■ Directions ■
Leave out the pictures, and print exactly the lines from the one holding "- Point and" through the last line of the material.
----------------------------------------
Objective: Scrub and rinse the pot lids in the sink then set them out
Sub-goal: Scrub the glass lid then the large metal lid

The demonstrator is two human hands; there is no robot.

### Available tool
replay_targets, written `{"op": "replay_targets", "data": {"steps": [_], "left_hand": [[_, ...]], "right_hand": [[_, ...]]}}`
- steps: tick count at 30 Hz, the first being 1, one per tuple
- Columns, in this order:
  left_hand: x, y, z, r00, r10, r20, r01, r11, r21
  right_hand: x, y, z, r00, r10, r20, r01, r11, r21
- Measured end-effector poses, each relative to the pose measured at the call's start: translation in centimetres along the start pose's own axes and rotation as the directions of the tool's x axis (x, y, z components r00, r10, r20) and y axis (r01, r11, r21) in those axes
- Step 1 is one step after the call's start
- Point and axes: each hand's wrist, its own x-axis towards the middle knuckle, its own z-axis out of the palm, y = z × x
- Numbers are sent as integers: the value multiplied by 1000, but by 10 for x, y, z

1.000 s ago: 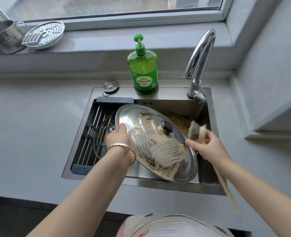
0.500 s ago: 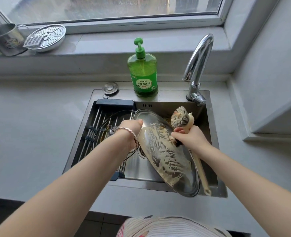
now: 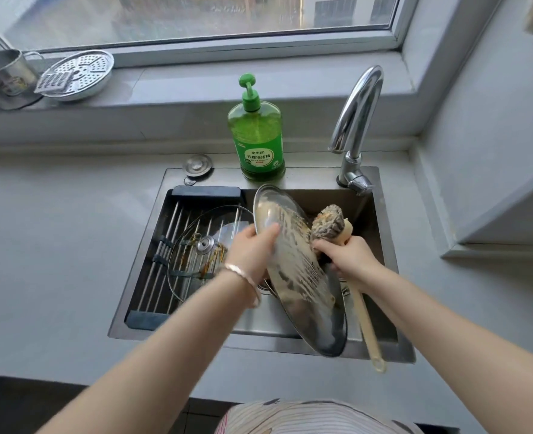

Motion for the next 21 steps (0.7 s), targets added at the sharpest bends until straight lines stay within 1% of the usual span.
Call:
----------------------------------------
■ Response ■
- Point and axes: each hand's wrist, its own x-axis towards the middle knuckle, its own z-axis out of the palm, y = z × x
- Numbers are sent as integers: the value multiplied by 1000, but by 10 for x, y, z

1.000 s ago: 
0.500 s ago: 
now: 

Motion for the next 21 steps (0.7 s), targets added at the sharpest bends until straight lines stay within 1% of the usual span.
Call:

The exercise closes with this answer.